• **Data for processing**

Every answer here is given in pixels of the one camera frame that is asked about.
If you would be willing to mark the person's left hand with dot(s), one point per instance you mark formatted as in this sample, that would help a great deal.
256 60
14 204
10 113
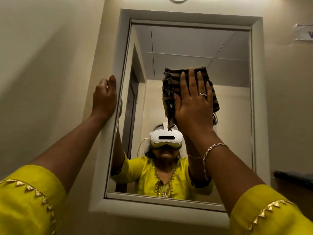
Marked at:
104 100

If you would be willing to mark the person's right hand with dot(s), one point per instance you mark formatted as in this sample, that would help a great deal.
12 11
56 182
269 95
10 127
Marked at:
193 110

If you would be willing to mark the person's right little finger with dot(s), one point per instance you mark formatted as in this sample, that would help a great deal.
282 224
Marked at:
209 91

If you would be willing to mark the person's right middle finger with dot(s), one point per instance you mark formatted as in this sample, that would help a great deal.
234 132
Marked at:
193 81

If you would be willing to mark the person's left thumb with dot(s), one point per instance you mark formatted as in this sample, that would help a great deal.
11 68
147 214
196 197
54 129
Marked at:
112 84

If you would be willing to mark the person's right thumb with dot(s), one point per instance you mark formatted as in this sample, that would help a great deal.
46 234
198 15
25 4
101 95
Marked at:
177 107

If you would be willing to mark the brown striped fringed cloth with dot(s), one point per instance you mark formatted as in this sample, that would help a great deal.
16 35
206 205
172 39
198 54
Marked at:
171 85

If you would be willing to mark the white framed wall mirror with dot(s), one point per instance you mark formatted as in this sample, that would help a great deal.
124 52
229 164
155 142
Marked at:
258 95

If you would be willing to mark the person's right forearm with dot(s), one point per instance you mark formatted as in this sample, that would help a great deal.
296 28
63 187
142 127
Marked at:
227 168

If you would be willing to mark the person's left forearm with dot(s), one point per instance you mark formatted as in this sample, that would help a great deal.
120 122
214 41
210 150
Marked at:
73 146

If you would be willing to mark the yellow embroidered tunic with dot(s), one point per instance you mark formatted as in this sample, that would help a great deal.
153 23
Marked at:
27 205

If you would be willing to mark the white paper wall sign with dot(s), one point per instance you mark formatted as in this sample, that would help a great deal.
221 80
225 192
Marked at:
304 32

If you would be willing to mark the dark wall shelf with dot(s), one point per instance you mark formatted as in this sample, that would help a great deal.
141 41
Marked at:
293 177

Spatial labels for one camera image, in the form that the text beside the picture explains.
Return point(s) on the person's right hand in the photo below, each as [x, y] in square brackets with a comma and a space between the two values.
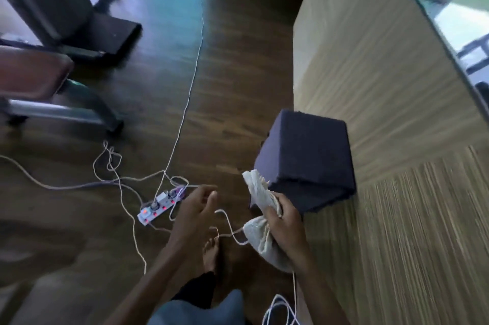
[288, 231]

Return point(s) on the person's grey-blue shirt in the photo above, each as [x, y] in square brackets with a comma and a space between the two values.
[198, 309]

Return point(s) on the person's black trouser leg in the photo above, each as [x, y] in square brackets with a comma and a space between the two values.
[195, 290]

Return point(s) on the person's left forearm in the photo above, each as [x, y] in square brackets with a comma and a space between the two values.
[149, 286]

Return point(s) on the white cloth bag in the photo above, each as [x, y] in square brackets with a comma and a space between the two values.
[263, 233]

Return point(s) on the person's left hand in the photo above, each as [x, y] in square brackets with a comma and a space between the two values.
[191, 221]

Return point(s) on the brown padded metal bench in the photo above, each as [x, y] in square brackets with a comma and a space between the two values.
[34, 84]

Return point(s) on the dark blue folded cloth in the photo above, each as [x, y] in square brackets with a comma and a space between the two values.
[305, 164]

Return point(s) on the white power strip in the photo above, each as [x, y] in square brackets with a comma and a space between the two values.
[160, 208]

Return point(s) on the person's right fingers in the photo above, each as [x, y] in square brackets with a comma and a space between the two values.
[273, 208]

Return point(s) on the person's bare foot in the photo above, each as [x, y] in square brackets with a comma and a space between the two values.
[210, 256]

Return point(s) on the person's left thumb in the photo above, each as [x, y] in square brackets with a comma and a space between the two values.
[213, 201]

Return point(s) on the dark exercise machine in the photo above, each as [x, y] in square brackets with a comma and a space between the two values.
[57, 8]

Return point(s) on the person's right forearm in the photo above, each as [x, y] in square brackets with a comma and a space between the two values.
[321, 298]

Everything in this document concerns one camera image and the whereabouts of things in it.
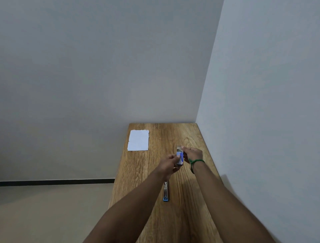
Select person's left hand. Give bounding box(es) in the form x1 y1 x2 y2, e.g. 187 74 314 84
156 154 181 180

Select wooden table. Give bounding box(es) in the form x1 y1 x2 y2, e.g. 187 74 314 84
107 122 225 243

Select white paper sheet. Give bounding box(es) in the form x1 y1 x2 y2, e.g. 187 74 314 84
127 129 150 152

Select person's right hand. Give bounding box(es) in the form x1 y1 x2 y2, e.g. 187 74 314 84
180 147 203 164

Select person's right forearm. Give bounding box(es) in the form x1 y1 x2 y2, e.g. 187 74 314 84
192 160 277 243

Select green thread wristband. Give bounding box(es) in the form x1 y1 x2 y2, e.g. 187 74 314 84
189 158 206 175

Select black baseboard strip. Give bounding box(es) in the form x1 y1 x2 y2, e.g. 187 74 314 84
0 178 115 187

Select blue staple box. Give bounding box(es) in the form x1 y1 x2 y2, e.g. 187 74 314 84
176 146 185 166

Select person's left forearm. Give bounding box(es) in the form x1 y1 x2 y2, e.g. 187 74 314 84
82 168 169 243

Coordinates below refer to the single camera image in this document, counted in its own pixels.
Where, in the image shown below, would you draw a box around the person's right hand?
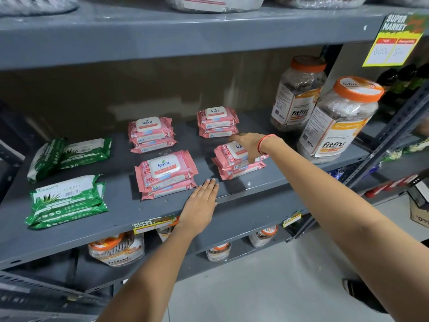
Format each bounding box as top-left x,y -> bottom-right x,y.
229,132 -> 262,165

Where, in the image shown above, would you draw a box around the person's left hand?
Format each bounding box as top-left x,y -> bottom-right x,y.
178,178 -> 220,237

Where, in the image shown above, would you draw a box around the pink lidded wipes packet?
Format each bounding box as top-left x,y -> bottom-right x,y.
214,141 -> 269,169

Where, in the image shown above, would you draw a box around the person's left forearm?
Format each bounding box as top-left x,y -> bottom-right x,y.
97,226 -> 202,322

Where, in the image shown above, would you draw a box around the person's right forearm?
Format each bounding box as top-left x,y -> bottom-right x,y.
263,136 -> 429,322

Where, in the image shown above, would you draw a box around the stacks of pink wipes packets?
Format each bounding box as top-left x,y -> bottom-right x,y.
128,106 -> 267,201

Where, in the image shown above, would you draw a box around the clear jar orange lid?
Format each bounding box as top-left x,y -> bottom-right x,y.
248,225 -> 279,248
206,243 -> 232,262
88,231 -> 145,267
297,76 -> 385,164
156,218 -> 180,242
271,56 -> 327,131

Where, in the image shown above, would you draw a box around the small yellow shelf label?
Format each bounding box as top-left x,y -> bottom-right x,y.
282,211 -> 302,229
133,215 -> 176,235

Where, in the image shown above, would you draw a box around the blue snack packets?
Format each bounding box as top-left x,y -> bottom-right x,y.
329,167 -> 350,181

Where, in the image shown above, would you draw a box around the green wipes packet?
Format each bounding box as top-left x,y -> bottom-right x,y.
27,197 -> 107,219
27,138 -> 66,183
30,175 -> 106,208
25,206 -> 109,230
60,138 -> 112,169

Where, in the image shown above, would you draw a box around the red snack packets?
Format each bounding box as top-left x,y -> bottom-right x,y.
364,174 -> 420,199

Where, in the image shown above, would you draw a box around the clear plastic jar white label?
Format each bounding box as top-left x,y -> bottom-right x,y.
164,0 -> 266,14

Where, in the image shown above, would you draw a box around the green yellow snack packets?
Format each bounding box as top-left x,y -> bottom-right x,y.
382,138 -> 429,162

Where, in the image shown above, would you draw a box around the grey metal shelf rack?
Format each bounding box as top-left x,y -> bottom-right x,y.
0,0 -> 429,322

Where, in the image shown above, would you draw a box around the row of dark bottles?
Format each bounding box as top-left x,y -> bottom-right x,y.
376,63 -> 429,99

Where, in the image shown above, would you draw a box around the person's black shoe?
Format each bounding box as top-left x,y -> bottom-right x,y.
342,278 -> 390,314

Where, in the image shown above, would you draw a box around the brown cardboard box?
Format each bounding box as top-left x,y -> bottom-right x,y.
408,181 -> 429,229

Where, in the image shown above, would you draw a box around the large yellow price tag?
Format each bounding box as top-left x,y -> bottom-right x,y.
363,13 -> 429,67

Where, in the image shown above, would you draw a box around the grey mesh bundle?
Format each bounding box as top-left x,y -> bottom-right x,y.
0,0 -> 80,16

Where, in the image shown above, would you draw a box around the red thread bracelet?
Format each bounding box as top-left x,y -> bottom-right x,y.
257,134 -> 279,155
* * *
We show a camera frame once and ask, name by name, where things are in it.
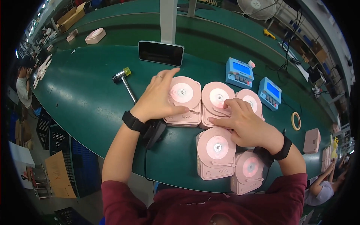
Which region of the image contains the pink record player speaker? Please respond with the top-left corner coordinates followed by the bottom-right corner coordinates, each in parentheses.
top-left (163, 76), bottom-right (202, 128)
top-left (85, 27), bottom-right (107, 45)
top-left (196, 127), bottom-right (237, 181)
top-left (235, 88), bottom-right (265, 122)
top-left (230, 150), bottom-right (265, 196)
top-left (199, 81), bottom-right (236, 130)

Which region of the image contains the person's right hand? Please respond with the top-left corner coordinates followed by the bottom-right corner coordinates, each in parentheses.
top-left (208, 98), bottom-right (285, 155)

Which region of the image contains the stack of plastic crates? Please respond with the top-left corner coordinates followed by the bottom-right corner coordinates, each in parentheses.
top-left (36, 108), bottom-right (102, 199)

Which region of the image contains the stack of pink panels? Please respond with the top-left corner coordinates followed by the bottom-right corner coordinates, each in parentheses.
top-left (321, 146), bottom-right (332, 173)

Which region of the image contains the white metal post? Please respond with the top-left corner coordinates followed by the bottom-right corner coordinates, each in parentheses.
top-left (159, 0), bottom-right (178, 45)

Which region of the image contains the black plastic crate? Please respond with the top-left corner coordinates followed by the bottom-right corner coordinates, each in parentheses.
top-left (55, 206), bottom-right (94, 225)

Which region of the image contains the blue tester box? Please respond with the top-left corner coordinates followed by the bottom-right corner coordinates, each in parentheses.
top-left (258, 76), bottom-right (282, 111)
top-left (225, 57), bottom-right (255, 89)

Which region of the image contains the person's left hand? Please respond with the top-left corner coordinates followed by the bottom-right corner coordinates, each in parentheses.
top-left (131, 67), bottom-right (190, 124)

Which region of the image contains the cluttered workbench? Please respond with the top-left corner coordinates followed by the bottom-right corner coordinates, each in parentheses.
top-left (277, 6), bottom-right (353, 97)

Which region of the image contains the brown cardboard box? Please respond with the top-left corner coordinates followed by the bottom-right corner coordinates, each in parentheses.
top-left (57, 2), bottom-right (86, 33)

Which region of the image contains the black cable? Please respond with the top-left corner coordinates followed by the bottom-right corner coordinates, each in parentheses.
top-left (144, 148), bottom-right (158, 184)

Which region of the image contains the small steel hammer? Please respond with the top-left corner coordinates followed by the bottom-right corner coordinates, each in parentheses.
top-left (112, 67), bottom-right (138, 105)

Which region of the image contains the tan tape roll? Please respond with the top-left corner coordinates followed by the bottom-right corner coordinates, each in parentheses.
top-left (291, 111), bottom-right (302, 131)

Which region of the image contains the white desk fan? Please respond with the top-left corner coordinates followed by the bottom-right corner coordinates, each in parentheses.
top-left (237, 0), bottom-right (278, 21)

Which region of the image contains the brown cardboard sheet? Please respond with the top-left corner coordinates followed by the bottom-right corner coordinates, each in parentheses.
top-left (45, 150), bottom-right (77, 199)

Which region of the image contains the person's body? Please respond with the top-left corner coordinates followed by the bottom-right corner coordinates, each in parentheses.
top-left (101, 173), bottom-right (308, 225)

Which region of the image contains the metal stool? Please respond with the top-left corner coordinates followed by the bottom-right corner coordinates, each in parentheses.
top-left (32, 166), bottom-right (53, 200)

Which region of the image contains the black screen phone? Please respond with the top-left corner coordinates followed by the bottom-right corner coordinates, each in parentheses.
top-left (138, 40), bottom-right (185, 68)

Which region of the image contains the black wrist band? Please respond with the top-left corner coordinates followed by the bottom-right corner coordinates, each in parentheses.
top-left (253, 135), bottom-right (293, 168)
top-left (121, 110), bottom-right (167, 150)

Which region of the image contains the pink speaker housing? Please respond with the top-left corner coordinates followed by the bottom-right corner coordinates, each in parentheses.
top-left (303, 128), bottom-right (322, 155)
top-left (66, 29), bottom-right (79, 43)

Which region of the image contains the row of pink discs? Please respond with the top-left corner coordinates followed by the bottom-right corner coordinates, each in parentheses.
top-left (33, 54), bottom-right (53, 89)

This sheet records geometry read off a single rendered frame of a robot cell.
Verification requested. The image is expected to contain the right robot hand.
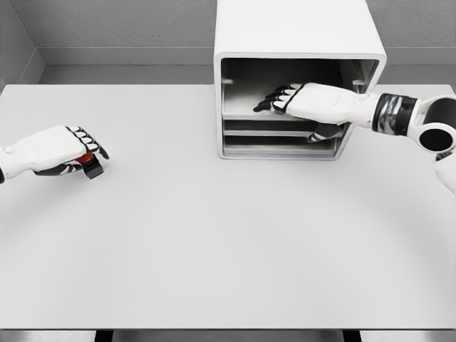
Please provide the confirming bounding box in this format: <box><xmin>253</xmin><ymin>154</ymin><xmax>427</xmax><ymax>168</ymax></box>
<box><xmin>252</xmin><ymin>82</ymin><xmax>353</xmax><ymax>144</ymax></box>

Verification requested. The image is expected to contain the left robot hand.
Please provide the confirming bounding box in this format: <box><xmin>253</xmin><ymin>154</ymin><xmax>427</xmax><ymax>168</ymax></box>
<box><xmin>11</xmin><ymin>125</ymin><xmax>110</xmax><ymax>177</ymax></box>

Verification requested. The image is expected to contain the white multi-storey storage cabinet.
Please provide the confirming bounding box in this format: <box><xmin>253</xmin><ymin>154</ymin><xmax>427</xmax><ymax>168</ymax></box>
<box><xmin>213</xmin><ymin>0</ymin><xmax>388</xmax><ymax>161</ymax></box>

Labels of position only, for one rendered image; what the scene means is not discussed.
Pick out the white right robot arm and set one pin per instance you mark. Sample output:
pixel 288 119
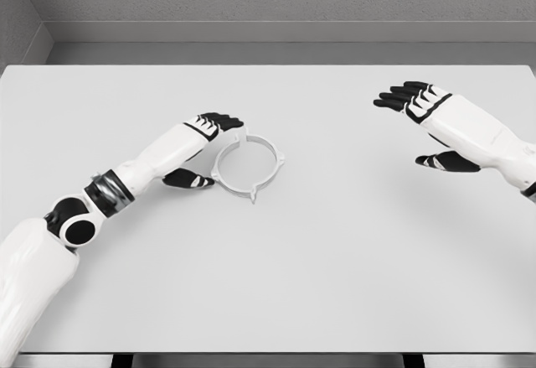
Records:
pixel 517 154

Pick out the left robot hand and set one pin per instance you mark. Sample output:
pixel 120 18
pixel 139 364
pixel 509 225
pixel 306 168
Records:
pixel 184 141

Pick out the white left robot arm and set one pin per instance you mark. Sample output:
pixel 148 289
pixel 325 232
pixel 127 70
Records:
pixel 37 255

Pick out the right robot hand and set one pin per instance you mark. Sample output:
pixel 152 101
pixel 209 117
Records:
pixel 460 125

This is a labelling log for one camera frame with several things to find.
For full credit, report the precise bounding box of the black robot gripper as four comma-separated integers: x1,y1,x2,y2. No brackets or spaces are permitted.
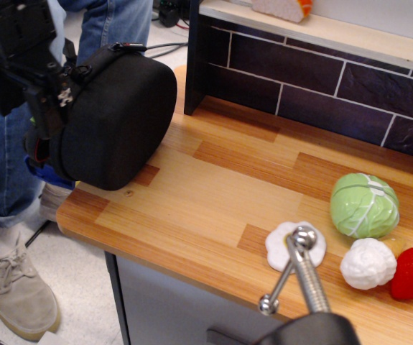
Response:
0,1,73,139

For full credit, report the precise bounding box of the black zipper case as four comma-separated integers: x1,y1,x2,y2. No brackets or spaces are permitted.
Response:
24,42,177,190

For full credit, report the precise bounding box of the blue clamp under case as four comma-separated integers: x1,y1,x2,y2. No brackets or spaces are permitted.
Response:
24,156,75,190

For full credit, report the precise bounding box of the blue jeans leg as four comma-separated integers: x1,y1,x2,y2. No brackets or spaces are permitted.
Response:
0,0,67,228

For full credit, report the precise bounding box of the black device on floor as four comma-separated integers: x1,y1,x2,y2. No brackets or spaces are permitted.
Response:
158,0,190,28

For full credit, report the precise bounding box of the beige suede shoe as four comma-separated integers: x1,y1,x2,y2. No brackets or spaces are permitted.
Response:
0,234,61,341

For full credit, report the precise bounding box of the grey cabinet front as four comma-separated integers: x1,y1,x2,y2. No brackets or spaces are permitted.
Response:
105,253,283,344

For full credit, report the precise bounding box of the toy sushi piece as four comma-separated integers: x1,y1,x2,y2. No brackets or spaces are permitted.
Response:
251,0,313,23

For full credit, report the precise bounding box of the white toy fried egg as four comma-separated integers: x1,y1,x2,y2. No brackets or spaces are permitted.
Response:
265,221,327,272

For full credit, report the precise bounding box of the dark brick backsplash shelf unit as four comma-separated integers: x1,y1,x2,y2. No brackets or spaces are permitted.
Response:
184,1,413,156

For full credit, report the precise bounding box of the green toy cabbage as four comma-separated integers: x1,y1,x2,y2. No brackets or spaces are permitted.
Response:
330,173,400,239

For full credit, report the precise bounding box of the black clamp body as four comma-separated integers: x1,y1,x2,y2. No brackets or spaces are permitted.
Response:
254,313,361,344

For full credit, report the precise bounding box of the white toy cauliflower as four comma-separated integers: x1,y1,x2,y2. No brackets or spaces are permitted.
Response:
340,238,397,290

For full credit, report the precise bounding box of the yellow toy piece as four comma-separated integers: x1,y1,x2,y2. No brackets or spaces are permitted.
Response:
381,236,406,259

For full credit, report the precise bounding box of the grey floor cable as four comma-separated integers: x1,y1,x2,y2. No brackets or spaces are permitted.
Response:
==
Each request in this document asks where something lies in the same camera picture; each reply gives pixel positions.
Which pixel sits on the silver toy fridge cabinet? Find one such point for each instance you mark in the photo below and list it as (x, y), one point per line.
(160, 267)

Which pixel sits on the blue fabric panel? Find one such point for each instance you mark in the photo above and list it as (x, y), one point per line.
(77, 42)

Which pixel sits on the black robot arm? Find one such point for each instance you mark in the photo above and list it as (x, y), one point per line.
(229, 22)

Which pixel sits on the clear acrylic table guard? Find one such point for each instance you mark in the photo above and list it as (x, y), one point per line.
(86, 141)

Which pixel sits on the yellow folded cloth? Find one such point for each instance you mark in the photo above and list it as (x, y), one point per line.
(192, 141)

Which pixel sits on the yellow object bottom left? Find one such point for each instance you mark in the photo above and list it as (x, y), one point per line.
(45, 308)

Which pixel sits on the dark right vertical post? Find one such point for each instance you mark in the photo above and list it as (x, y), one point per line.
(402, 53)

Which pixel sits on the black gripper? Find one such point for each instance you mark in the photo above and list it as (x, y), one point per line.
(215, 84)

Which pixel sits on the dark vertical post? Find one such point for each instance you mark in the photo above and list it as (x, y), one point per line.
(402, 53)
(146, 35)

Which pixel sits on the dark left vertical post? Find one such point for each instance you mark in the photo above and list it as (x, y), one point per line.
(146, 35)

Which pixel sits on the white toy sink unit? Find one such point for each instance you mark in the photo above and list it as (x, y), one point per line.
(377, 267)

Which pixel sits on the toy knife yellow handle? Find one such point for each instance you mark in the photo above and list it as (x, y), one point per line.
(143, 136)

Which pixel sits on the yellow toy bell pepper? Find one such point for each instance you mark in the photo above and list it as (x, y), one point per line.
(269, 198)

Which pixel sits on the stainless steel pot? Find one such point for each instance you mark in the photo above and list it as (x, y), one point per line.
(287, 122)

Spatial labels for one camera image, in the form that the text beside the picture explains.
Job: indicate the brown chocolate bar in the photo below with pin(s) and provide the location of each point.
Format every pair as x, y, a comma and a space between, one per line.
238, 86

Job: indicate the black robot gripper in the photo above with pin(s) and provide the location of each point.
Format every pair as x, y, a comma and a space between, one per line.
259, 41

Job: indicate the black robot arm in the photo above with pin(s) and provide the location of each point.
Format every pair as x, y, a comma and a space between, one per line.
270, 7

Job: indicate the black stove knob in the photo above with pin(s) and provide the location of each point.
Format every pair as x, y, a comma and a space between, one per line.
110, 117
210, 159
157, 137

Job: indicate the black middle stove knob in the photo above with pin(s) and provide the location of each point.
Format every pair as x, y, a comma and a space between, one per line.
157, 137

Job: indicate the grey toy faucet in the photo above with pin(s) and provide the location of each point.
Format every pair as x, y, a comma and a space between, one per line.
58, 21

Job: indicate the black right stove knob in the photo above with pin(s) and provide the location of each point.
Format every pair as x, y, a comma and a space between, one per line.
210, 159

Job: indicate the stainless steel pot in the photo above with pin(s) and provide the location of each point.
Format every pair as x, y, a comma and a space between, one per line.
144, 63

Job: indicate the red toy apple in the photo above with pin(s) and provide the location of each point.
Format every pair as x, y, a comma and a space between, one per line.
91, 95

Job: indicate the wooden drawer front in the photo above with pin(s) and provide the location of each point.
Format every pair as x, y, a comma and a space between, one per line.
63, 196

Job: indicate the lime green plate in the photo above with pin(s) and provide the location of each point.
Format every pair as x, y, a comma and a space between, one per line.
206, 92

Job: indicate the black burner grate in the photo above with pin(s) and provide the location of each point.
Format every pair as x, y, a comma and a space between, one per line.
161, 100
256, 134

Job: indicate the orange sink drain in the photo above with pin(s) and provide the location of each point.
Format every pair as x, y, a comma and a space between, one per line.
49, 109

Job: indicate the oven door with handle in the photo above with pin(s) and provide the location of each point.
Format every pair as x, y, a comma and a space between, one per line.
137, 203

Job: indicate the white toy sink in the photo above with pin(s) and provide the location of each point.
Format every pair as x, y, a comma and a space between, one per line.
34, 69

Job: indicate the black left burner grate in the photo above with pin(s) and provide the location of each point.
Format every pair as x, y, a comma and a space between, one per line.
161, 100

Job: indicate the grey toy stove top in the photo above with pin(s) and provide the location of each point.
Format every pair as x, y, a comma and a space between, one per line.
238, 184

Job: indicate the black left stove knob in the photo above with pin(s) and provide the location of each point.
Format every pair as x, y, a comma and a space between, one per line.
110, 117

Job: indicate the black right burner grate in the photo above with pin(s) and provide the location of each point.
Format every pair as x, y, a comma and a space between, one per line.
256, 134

• **Exercise brief**
Go through the records and pull out each line that includes the word "Verification".

• **Response for this exercise**
Verification requested. The image is expected to contain the right robot hand.
Verification requested. The image is expected to contain the left robot hand.
Verification requested. The image is expected to contain the white multi-storey storage cabinet.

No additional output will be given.